The train arrives exactly when it’s supposed to, and if it doesn’t, you’ll be notified. In Emmanuel’s opinion, this is downright unbelievable and he often thinks that maybe that’s why everything here is so organized and works so well.
“It’s peaceful and quiet in Kokkola, which is nice. Sometimes, when I go to Helsinki, I think ‘it’s so crazy here’. Well, of course it’s not the same as when I lived in Lagos. There’s a saying that ‘Lagos is next from Hell’. It’s chaos. Helsinki is nothing compared to it. Of course, now that I’m used to Kokkola, even Helsinki feels like a madhouse. It’s good to be in Kokkola.”
Emmanuel’s brother had informed him in advance about the different customs here compared to Nigeria. He had told, among other things, that Finnish people don’t talk to people they don’t know. Nigerian culture is the complete opposite of this, as there you talk to everyone, everywhere and ask a lot of questions, especially if the person comes from somewhere else. For this reason, at first Emmanuel even found it a little strange that people didn’t talk to each other in a lift or on the street.
In Nigeria, for example teachers and older people are spoken to very formally and failing to do so is seen as disrespectful. He was surprised to find out that in Finland teachers are familiarly called by their first name, which has been a little hard for Emmanuel to learn. Even after this many years, casual language doesn’t come to him naturally.
In Emmanuel’s experience Finns are a little distant at first and getting to know them takes time. But when that beginning stage is over and “the ice has been broken”, things speed up. In his opinion Finns are very warm people and once you get to know each other, it’s true friendship. He also says he’s learned that if a Finns says something they really mean it. Once a friend, always a friend.
Love, home, and work
After finishing his studies, Emmanuel’s wife from Nigeria moved to Kokkola as well. They started a family, which now also includes two children. He says everything is well and the basics are in order. There’s love in the family, they have their own home, and work. At the moment Emmanuel works as a welder, which guarantees the family’s livelihood. In addition to his work as a welder, he also works for a Danish company as a software engineer. He has yet to find a similar permanent job in Kokkola, despite his attempts.
Emmanuel praises Finland’s equal society
Emmanuel appreciates the basic security and care provided by Finland, medical care one of them. In Nigeria, basic healthcare was not something to take for granted.

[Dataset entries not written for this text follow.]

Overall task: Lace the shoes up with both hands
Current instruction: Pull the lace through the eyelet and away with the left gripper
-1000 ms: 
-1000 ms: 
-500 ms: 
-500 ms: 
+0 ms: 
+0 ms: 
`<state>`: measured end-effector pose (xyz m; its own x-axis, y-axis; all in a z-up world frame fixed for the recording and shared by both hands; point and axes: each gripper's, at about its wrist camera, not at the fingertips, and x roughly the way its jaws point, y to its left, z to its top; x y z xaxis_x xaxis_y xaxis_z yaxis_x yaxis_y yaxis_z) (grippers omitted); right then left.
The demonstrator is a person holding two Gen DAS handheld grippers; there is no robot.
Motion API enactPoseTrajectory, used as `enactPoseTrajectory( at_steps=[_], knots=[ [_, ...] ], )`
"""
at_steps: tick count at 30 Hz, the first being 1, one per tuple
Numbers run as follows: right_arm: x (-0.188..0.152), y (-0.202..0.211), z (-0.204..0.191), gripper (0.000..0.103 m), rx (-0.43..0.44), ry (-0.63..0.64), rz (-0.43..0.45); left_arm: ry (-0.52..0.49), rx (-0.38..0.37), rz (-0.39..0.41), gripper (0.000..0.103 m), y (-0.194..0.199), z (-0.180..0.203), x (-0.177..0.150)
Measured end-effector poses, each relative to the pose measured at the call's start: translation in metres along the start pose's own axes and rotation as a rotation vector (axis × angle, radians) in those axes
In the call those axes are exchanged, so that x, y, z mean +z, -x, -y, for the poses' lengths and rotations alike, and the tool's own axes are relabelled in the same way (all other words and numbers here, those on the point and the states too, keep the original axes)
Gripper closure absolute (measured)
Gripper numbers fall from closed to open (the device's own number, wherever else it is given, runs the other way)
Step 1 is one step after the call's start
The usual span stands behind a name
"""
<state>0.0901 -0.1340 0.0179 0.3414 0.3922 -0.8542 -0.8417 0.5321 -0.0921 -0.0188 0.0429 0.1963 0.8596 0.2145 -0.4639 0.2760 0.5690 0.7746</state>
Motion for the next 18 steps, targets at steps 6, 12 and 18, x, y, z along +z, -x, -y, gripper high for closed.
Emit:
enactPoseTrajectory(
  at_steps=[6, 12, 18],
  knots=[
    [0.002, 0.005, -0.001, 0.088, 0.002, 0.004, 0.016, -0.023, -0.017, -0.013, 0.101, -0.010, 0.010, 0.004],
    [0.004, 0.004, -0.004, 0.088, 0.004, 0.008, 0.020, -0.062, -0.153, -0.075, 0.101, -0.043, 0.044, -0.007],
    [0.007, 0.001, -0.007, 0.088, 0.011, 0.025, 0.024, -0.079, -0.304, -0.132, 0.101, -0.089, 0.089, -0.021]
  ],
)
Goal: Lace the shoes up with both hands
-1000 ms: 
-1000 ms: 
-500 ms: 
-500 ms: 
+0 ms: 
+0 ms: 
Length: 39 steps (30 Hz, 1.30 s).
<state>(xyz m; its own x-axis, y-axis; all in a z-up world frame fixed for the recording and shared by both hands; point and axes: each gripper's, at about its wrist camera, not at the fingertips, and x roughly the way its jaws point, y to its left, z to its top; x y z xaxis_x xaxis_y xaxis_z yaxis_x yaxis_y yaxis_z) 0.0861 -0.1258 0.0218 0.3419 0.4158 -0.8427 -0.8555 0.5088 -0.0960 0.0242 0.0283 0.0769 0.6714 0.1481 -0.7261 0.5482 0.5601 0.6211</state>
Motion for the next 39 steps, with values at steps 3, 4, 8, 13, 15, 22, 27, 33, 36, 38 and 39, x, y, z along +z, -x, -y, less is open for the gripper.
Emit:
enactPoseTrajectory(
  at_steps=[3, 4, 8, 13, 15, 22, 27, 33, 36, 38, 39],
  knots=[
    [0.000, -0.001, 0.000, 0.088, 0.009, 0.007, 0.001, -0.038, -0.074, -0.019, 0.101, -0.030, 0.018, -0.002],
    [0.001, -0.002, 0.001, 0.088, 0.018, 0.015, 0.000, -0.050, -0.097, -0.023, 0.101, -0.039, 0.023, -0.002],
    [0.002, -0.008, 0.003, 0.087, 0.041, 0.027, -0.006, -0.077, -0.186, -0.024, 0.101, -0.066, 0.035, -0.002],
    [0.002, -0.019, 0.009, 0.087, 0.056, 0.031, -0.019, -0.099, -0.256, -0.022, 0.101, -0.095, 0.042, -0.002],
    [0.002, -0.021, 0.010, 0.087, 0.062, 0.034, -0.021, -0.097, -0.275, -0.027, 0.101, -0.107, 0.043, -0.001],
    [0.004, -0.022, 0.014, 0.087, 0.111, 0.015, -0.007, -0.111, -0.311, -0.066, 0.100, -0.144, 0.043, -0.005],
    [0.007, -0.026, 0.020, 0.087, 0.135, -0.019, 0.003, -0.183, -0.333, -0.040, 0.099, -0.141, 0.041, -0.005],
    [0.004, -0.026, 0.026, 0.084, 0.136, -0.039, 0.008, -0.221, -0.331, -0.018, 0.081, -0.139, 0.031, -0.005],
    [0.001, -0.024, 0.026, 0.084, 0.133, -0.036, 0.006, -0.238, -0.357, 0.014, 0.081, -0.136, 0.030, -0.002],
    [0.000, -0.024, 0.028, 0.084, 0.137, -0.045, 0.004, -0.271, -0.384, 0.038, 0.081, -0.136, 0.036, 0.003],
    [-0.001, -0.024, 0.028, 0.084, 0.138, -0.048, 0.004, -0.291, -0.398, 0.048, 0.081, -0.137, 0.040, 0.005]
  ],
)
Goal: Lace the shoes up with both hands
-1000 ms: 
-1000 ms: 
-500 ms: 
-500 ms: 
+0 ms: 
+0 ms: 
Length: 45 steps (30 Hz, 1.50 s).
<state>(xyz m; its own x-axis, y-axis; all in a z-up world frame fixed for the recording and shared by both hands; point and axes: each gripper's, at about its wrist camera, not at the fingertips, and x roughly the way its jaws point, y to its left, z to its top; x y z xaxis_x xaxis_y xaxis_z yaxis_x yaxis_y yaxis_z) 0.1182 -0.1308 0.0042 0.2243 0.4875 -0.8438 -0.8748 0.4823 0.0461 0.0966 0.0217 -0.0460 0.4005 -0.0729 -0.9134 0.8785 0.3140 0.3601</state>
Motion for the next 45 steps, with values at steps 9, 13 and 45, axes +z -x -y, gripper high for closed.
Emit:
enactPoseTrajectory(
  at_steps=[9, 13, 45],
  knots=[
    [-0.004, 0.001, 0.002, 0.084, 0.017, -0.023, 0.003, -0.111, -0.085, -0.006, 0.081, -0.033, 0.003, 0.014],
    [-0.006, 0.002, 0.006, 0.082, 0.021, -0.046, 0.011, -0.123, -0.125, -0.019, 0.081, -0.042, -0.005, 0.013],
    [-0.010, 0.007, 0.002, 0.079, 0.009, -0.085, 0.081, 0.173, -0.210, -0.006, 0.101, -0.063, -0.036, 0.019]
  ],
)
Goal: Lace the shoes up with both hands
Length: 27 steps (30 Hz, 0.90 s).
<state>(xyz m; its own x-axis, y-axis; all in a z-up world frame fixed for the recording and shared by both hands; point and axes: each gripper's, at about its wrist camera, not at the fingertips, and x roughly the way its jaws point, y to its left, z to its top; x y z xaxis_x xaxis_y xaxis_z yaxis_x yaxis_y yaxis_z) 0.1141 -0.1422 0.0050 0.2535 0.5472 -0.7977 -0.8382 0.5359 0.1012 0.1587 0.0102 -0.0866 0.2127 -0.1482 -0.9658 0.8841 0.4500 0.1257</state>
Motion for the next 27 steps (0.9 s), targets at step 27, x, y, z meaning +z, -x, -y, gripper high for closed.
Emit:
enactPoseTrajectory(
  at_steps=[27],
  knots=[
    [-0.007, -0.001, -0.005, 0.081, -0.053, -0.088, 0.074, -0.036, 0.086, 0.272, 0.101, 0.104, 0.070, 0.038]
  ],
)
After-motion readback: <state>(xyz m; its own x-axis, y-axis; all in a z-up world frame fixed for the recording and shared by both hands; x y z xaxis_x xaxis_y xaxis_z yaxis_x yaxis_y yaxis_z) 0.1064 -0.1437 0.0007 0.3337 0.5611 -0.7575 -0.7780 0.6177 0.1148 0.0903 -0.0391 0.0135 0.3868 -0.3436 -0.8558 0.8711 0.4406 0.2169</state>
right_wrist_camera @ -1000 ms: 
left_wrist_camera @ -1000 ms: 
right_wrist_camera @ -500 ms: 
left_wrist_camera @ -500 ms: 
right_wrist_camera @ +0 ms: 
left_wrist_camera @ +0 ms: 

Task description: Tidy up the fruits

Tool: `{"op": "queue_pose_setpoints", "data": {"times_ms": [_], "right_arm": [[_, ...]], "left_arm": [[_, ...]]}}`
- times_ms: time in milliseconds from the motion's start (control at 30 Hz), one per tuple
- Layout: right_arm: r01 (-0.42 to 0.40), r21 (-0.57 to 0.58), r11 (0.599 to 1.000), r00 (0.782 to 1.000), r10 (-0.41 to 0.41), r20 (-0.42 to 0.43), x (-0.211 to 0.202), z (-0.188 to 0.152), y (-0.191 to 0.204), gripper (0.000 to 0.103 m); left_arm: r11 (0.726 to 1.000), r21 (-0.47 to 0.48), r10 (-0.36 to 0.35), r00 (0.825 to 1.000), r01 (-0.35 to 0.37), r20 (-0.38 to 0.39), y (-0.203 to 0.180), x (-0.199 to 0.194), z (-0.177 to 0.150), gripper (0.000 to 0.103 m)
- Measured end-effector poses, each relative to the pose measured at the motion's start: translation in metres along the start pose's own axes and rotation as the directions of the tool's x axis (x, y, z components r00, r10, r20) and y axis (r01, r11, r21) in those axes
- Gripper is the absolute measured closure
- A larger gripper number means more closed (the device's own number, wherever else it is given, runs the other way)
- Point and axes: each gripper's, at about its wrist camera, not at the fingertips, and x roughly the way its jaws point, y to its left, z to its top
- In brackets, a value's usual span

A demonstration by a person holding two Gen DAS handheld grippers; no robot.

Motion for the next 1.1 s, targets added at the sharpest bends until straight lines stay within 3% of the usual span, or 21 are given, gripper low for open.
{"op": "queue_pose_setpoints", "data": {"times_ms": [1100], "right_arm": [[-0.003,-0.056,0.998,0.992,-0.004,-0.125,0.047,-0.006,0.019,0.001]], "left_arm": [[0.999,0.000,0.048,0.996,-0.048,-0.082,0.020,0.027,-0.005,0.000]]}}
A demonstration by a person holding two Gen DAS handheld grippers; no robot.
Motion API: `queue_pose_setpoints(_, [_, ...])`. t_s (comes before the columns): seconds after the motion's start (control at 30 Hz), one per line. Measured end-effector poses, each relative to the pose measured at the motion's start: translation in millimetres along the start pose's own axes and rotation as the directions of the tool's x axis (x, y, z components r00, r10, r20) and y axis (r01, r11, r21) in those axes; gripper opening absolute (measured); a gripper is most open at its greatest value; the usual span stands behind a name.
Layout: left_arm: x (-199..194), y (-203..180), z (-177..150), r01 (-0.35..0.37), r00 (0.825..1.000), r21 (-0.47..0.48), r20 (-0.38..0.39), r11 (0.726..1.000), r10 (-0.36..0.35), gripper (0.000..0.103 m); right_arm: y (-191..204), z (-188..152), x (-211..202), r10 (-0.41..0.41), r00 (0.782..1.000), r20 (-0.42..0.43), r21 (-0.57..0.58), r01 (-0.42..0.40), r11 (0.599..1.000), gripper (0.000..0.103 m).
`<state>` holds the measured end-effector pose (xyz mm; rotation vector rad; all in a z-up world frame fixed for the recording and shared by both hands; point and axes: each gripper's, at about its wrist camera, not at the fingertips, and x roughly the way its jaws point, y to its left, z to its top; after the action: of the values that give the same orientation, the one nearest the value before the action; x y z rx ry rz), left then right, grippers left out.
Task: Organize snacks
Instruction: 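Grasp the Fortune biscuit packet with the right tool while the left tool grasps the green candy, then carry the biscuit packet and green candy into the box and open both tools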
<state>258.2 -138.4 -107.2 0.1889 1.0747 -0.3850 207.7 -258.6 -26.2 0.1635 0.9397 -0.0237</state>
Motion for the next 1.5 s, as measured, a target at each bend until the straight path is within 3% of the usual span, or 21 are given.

“I’ll always remember visiting a health center in the early days. I was waiting in the lobby for my turn at the doctor’s office with a very well dressed gentleman. I was surprised when I was called to see the doctor first, while that gentleman stayed in the lobby to wait for his turn. I was also quite surprised that the same doctor treated both of us! It was downright unreal. That’s when I truly understood the equality prevailing here, this gentleman and I were equally valuable in that situation. As I left, I saw this well dressed man leaving on a bicycle and I was told he was an important municipal decision-maker. I couldn’t believe a man that important went to the reception after me, where we were treated by the same doctor, and then he left on a bicycle. In Nigeria this simply wouldn’t be possible. There, such an important man would have gone to a private medical clinic, driven by a chauffeur, and he definitely wouldn’t have had to wait for his turn.”
Emmanuel mentionshaving sometimes wondered how life can be so different here. Nigeria has many valuable natural resources such as oil, lithium, and gold. Despite this, he thinks most of the people there have next to nothing. Finland doesn’t have oil or other similar huge natural resources but there’s still everything here. Emmanuel noticed that in Finland everyone is equally valuable and everyone has the same rights.